Fowler's first investment bombed financially because he was knowledge-poor and didn't have investing rules, he says. "It wasn't failure. It was just what I hadn't learned." By the time he sold the Stokes Valley property seven years later he was a high achieving real estate salesman in Wellington and had sold a successful network marketing business. But it is knowledge, not money, that makes a successful investor, he says.

"The higher your financial intelligence, the less money you need. Now, if I lost everything, I wouldn't need money to make more money. I would start with a business first and build up a good cash flow to put into property. A lot try to make money solely on the property and struggle. If you can't save you're relying on capital gains, which I think is very dangerous."
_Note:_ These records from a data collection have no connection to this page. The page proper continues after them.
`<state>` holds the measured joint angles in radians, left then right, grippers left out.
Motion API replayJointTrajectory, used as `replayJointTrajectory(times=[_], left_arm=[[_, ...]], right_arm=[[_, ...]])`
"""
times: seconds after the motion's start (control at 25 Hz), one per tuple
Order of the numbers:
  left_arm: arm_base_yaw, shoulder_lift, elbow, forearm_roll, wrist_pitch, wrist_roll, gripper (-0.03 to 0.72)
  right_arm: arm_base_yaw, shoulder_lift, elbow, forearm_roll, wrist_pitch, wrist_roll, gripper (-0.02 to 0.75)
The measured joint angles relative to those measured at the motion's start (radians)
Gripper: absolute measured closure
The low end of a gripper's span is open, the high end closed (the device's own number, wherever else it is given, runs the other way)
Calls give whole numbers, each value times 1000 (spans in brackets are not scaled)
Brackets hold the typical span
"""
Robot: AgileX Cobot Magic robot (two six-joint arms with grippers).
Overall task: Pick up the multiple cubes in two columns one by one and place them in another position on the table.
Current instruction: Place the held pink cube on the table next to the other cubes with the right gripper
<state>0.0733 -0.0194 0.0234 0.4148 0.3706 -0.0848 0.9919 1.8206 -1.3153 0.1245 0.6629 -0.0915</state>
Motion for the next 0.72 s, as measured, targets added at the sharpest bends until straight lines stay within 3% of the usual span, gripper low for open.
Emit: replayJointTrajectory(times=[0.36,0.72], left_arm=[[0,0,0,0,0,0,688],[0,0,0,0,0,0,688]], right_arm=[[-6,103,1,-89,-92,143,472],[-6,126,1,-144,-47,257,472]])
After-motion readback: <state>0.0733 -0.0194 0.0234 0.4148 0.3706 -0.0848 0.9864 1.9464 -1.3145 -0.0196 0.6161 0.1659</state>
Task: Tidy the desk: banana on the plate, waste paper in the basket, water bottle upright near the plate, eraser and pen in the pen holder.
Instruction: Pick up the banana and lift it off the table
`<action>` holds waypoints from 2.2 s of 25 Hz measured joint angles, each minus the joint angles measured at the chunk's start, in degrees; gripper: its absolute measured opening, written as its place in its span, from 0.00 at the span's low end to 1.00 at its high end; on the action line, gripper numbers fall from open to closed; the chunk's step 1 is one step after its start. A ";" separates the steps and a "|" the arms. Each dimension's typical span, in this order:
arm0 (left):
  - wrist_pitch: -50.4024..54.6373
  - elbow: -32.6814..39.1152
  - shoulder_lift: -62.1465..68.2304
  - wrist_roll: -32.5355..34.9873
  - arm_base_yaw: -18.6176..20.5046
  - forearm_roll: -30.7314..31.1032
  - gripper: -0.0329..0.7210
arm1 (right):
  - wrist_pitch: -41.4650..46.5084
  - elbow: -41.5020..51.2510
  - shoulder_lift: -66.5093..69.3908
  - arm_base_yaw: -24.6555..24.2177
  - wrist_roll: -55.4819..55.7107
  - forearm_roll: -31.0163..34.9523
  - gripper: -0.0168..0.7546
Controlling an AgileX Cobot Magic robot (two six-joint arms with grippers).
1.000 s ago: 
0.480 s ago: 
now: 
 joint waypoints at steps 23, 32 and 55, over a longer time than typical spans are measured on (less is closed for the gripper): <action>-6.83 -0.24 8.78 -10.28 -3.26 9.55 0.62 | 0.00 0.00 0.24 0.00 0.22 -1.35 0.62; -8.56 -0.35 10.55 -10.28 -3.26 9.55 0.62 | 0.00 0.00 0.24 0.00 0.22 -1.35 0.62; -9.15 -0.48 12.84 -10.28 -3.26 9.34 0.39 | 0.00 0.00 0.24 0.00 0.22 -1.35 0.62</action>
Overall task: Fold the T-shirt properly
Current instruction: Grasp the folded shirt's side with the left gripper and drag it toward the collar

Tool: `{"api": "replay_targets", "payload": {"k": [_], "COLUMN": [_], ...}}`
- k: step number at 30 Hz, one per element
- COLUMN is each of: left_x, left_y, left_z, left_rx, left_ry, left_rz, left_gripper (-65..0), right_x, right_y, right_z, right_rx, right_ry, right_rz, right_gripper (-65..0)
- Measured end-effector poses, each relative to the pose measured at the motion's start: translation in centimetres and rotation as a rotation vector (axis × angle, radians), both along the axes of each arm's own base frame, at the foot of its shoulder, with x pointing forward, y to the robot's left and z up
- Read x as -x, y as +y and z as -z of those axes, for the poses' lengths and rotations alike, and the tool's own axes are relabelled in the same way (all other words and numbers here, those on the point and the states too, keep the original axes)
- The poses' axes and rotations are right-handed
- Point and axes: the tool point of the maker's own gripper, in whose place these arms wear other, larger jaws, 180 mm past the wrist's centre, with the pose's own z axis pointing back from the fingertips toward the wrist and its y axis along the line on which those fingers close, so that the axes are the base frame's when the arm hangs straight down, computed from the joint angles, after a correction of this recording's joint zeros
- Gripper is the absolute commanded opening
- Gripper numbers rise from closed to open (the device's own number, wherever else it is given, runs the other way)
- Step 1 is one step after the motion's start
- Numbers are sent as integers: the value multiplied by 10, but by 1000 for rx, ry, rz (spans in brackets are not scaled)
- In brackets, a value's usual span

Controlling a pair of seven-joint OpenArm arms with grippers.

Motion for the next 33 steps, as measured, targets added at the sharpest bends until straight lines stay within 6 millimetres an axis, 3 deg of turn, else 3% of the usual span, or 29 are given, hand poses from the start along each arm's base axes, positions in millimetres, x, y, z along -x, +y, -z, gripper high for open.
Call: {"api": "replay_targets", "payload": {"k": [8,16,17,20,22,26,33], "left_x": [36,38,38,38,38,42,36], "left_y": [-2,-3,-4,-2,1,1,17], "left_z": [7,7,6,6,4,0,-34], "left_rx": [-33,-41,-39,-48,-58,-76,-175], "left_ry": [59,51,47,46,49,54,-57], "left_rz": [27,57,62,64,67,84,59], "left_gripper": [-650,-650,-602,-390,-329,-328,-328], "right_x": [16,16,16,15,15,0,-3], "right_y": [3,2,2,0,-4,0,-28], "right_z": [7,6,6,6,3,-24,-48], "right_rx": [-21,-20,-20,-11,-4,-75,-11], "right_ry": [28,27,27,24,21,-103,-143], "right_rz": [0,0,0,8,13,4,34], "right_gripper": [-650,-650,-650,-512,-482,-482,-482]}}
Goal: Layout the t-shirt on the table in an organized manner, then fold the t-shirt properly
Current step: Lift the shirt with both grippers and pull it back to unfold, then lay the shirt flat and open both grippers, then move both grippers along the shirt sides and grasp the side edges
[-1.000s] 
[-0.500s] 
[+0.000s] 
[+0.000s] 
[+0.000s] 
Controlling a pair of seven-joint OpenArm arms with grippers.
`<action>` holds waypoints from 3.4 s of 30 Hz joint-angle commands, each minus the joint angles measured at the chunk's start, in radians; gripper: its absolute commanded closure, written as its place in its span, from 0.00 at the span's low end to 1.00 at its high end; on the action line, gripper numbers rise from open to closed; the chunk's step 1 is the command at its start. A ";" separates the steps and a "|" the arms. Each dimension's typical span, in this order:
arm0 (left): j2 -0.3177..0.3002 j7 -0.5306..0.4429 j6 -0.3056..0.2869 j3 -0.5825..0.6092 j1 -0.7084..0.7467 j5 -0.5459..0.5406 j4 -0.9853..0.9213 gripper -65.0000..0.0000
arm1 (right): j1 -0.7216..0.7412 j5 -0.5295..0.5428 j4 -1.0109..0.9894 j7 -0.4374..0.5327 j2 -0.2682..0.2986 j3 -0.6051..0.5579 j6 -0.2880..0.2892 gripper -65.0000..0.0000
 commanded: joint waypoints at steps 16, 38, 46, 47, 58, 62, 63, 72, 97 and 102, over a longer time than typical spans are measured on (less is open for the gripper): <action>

Fowler, who this year produced a book on property investment, New Zealand Real Estate Investors' Secrets, banks on a property's value falling after purchase. If he gets a capital gain, that's a bonus. All his property loans are on a principal and interest repayment or revolving credit basis, which increases his equity every year, he says. Investors who plan to pay off the interest solely with any capital gain, risk losing any benefit if that doesn't happen. Continually borrowing 80% to buy and sell in strong markets is also dangerous, he says. If the market drops 20%, you can lose everything when the bank decides you're overextended.

Fowler believes it's important to fix interest rates, he doesn't try guessing what floating rates might do. But if rates rose too high, he might sell some property "just to ease my mind a bit". When purchasing for a long term "buy and hold" strategy, he shops for a property that'll need little maintenance and was built after 1960. A sell-on proposition can be a lot older.

Up until recently Fowler managed all his properties. Now he has a manager so he can concentrate on doing what he's best at - negotiating purchase deals. That's where the money is made, he says.